- Born: John Sinclair 1962 (age 63–64) Saint Elizabeth Parish, Jamaica
- Occupations: Writer, dub poet
- Writing career
- Genre: Dub poetry
- Literary movement: Rastafari movement
- Website: www.yasusafari.com

= Yasus Afari =

Jamaican dub poet

Yasus Afari (born John Sinclair, 1962) is a Jamaican dub poet.

==Biography==
Born in, Saint Elizabeth Parish, Jamaica, Sinclair was a childhood friend of Garnett Silk and collaborated with Silk on many of his best-selling recordings. Sinclair attended St. Elizabeth Technical High School, and worked as a repair technician for the Jamaican telephone company, before returning to school after receiving a scholarship to the College of Arts, Science and Technology. He became politically active while at the college, and was elected vice-president of the student council, although he declined the position.
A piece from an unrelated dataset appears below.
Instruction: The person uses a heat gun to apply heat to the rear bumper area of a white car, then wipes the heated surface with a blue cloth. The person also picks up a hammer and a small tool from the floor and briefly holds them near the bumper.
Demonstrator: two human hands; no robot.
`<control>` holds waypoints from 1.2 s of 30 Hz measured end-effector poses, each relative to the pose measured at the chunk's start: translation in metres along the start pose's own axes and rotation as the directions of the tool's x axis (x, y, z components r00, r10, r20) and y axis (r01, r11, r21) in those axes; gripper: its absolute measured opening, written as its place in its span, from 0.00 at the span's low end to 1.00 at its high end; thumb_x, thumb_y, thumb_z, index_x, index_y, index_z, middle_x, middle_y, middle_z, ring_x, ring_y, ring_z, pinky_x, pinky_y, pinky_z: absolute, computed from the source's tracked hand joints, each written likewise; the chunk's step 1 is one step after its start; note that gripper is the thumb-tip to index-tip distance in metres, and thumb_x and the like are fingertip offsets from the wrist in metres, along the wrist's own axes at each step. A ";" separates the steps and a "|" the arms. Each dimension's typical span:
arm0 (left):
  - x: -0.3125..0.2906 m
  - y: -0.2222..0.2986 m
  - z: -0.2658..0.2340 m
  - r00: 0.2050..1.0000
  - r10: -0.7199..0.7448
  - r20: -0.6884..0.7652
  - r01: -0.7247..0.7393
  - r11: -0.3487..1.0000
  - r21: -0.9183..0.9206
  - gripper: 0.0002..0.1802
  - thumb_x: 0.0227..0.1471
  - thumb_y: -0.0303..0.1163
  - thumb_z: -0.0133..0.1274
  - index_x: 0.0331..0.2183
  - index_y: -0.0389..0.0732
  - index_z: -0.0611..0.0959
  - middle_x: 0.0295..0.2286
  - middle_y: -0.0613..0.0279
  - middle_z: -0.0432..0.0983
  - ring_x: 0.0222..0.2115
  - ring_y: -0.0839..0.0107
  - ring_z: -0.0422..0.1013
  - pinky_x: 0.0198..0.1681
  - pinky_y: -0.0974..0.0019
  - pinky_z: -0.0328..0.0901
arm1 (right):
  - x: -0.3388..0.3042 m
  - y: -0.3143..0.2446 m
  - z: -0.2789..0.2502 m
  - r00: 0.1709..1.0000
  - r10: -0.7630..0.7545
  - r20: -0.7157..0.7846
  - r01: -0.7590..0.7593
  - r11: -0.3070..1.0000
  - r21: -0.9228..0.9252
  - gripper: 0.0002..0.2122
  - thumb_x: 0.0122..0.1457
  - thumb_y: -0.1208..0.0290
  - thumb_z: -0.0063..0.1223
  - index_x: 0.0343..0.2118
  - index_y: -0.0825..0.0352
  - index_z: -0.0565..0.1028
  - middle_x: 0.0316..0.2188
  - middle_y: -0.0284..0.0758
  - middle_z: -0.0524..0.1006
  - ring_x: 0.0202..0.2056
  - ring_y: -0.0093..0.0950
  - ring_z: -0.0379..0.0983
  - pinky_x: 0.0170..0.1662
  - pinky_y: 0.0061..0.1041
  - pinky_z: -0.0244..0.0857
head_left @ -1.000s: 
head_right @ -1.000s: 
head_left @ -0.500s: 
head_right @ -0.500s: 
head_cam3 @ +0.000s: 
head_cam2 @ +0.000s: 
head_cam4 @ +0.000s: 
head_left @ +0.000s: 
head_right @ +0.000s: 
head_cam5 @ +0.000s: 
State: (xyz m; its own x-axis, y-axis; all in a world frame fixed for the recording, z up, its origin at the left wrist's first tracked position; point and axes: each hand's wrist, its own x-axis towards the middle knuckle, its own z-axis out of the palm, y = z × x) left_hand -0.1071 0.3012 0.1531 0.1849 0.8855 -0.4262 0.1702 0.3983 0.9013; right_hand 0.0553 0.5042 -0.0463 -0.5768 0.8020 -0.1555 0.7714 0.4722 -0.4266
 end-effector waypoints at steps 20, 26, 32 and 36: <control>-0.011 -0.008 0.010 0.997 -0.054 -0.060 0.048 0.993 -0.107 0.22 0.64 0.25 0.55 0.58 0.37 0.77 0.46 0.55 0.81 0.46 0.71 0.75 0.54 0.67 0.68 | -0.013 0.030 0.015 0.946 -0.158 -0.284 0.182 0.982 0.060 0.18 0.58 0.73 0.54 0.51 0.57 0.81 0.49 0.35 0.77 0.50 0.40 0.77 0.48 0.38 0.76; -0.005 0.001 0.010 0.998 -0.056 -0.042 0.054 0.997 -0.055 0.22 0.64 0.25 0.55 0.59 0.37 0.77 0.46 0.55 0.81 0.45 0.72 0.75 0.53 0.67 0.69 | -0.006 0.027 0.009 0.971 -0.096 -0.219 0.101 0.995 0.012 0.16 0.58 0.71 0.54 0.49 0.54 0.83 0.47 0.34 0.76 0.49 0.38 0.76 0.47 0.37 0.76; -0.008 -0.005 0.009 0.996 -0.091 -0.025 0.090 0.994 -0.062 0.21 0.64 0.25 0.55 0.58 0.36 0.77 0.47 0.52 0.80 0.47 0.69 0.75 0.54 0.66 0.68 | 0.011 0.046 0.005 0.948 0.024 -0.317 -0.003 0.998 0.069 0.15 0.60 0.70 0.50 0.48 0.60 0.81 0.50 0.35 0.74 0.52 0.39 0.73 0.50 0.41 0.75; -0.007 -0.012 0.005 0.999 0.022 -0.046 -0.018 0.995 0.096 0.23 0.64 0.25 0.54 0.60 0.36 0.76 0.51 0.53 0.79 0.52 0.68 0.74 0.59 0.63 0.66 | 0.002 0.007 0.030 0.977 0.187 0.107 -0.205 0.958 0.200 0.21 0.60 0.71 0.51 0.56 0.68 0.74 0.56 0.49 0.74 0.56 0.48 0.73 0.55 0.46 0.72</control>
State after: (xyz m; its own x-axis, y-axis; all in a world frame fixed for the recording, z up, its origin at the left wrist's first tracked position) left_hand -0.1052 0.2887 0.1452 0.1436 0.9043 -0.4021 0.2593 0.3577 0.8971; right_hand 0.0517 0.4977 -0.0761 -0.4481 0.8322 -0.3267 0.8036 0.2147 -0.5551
While at the college, he began performing, appearing regularly at venues such as the University of the West Indies (UWI), a nursing school and a teachers college. His initial forays into recording were not commercially successful (his first release was "Anti-Litter Law" in 1986) but his career began to turn around after he teamed with Silk. His first combination release with Silk was a version of Johnny Nash's "I Can See Clearly Now".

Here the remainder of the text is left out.